Solidaridad por obligación
Así se confirma otra vez que el proceso de construcción europeo avanza o retrocede en función de las crisis que sufre
Por Sami Naïr
La acogida de los refugiados, voluntaria u obligada, es una necesidad humanitaria, un deber moral, una huella de lo que queda de civilización en un mundo donde proliferan la xenofobia, el racismo, el odio. Pero la opinión pública europea está dividida a la hora de hacer frente a la tragedia de los refugiados: dos sentimientos contradictorios se entremezclan. Por un lado, se quiere expresar la solidaridad y por otro se teme aceptar un grado elevado de inmigrantes económicos.

Los Gobiernos, siempre oportunistas, empezaron por rechazar la ayuda pero cuando vieron cómo la ciudadanía, en especial en Alemania, se movilizaba para organizar la solidaridad con los refugiados, cambiaron de postura. Otra vez, fue la señora Merkel la que dio la señal de la orientación a seguir; declaró la apertura de las fronteras a centenares de miles de personas pero, unos días después, decidió cerrar las fronteras con Austria. Muchos denunciaron este repentino cambio de actitud. Pero en realidad era perfectamente lógico: Alemania quiere acoger a los refugiados e inmigrantes, con tal de poder elegir lo que le conviene según sus necesidades, aunque haciendo de los verdaderos refugiados (sirios, iraquíes y afganos) una prioridad. Lo importante es que, siguiendo a Alemania, unos Gobiernos europeos decidieron hacerse eco de la emoción de su opinión pública a favor de la acogida mientras que otros, cuya punta de lanza es el Gobierno ultraconservador de Hungría, adoptaron una línea tajante de rechazo.

Esta división demuestra, otra vez, la debilidad identitaria de Europa: no hay un cuerpo de valores europeos plena y mayoritariamente compartidos. Intereses económicos, sí, pero valores de pertenencias que puedan generar reacciones éticas comunes, muy pocos. Es la cruda realidad. De ahí la multiplicación de reuniones de ministros del Interior europeos, de cumbres de jefes de Estado y de declaraciones amenazantes de unos o intempestivas de otros. El resultado es conocido: la “obligatoriedad” de cumplir las decisiones de los más potentes.
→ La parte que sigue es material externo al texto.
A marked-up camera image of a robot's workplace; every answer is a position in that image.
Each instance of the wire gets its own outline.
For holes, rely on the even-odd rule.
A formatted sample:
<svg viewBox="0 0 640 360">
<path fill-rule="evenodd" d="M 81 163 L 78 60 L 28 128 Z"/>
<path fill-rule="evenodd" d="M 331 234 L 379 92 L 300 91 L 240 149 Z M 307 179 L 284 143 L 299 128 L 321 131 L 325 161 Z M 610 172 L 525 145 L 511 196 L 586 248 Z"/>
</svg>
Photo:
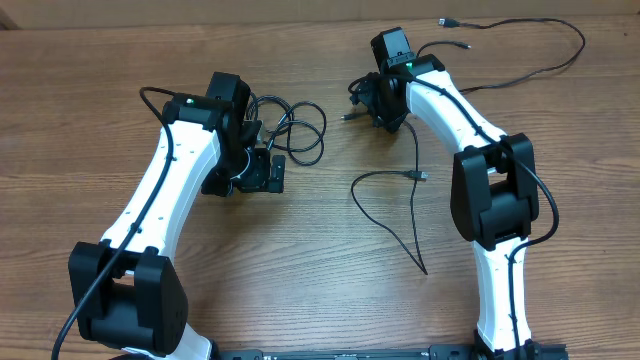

Cuando un ministro alemán amenaza cortar los fondos estructurales para los países reacios a la ayuda, el camino está claramente diseñado. Así se confirma otra vez que el proceso de construcción europeo avanza o retrocede en función de las crisis que sufre y siempre bajo la batuta de los más fuertes. Se trata, en realidad, de una Europa disciplinaria, después de haber sido voluntaria. Es decir, ¡cuán profunda es la crisis de Europa! Además, la “obligatoriedad”, pese a que es necesaria y paradójicamente civilizadora en el caso actual de los refugiados, no fortalece la identidad europea sino que favorece el auge de los resentimientos nacionalistas. Lo que demuestra, otra vez, la necesidad de abrir el debate de valores sobre lo que quiere ser en sí misma Europa. Cuando en Siria, país vecino, hay ocho millones de desplazados, cuatro millones de refugiados y más de 200.000 en las fronteras europeas, este debate de valores se vuelve más que imprescindible, sobre todo si, al mismo tiempo, unos países europeos están interviniendo militarmente en este país.